▶ YOUR INSTRUCTIONS
A stretch of the entries below is to be set down exactly, running from the line with "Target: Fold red" through the line with "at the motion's", both included, and no other line.

⟨

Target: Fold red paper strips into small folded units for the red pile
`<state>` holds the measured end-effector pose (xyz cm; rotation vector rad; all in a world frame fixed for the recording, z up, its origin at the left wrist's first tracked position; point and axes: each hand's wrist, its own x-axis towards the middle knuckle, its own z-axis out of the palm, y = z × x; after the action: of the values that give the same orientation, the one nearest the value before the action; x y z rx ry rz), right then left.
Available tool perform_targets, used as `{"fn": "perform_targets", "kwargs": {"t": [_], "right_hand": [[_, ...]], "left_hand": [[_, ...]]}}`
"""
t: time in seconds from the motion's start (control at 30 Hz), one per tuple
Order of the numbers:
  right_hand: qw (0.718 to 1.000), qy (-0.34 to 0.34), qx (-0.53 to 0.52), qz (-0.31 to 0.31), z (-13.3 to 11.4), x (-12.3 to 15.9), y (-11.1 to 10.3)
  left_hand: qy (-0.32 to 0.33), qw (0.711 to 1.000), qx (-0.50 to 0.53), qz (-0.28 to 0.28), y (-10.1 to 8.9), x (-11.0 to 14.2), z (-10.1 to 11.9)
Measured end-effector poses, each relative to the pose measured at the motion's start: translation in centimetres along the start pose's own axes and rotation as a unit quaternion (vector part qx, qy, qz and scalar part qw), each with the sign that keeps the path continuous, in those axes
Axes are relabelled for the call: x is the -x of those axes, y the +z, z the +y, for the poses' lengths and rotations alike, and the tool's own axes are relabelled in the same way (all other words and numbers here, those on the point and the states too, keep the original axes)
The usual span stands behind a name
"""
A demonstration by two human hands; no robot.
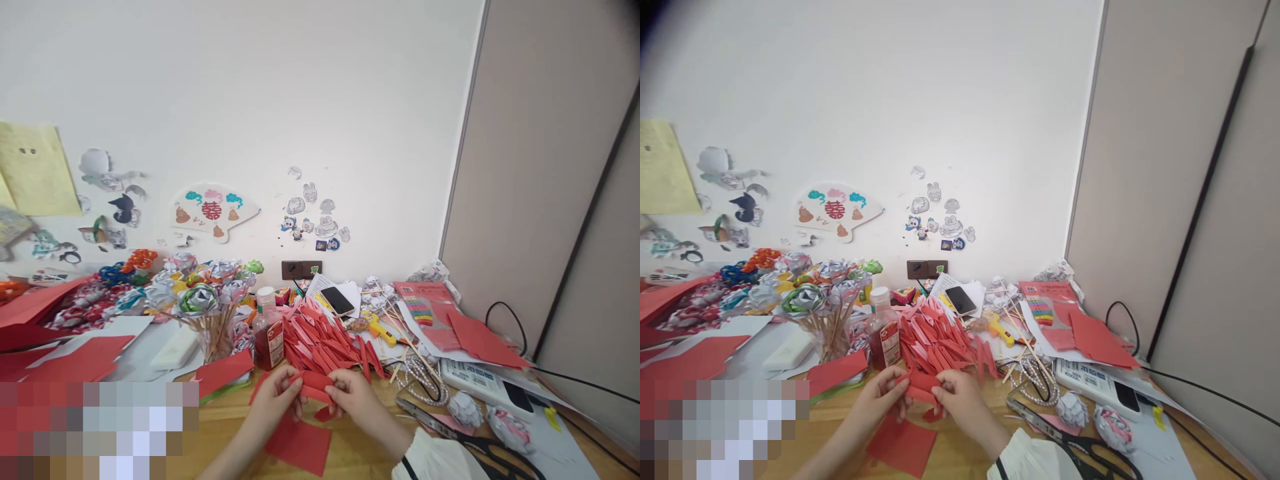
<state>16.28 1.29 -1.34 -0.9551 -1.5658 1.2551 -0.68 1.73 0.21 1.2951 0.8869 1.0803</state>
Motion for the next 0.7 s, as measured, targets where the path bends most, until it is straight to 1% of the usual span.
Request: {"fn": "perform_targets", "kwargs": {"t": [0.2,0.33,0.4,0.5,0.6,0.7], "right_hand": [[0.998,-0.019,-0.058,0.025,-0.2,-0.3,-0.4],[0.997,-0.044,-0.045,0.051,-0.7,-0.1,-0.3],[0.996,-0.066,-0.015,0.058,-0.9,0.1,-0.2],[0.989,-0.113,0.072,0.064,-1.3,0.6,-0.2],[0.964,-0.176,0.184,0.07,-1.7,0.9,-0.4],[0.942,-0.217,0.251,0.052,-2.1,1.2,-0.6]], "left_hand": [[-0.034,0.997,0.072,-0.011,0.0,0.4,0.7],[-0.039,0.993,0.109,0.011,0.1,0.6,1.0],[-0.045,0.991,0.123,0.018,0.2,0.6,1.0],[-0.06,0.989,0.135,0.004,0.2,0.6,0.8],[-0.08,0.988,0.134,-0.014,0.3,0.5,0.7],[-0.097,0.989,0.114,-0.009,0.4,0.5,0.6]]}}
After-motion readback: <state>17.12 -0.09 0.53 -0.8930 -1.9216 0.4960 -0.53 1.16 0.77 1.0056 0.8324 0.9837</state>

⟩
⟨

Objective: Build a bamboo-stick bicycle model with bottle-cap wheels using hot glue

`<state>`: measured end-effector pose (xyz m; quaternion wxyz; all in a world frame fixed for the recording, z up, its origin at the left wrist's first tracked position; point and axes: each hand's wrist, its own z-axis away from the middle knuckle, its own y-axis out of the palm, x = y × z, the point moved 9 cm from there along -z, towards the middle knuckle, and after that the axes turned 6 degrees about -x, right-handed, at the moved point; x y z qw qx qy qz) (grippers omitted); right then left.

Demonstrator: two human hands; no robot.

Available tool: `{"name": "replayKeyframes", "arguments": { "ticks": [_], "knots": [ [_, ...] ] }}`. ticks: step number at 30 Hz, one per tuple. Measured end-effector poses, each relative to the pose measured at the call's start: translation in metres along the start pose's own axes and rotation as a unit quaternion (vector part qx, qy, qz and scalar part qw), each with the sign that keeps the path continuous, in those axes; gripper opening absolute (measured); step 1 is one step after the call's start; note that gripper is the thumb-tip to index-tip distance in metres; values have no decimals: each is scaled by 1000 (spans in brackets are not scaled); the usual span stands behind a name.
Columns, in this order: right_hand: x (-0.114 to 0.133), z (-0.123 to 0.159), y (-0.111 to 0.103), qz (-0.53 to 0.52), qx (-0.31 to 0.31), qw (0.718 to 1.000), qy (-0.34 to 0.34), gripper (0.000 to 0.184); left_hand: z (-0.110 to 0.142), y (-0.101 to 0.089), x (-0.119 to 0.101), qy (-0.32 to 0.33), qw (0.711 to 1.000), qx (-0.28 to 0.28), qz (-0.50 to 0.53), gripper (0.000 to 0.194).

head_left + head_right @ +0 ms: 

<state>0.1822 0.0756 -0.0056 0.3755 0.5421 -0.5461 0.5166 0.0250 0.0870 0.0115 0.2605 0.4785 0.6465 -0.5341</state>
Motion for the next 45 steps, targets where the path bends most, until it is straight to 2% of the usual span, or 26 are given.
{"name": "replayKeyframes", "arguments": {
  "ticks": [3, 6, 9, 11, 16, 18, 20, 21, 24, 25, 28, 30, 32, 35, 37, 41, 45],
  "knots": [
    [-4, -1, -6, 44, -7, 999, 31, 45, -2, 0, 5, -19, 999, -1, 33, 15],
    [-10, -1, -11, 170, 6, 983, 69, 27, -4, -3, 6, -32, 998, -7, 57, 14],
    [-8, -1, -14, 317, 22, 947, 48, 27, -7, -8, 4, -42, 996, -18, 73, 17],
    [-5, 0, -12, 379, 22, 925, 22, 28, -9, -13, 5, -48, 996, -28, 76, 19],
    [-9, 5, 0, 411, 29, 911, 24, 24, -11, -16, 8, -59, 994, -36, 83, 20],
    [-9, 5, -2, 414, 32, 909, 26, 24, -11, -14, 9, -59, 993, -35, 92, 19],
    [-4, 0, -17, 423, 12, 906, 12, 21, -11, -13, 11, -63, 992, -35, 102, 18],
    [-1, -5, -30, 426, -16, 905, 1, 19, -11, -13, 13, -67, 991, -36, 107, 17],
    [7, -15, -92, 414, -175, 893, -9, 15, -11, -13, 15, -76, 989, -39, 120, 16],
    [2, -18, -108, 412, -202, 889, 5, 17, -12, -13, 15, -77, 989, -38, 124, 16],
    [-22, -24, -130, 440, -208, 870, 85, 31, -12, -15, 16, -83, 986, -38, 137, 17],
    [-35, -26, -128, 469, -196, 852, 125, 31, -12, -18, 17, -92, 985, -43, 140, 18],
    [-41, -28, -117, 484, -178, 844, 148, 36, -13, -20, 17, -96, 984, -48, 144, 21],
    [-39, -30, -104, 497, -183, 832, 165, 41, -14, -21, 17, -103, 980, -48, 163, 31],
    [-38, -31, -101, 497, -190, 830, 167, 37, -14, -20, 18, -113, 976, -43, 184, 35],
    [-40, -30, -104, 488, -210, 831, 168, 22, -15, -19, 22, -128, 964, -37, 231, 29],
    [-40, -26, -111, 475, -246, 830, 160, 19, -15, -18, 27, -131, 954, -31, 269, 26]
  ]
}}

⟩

▶ TASK OUTPUT
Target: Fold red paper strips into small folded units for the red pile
`<state>` holds the measured end-effector pose (xyz cm; rotation vector rad; all in a world frame fixed for the recording, z up, its origin at the left wrist's first tracked position; point and axes: each hand's wrist, its own x-axis towards the middle knuckle, its own z-axis out of the palm, y = z × x; after the action: of the values that give the same orientation, the one nearest the value before the action; x y z rx ry rz), right then left.
Available tool perform_targets, used as `{"fn": "perform_targets", "kwargs": {"t": [_], "right_hand": [[_, ...]], "left_hand": [[_, ...]]}}`
"""
t: time in seconds from the motion's start (control at 30 Hz), one per tuple
Order of the numbers:
  right_hand: qw (0.718 to 1.000), qy (-0.34 to 0.34), qx (-0.53 to 0.52), qz (-0.31 to 0.31), z (-13.3 to 11.4), x (-12.3 to 15.9), y (-11.1 to 10.3)
  left_hand: qy (-0.32 to 0.33), qw (0.711 to 1.000), qx (-0.50 to 0.53), qz (-0.28 to 0.28), y (-10.1 to 8.9), x (-11.0 to 14.2), z (-10.1 to 11.9)
Measured end-effector poses, each relative to the pose measured at the motion's start: translation in centimetres along the start pose's own axes and rotation as a unit quaternion (vector part qx, qy, qz and scalar part qw), each with the sign that keeps the path continuous, in those axes

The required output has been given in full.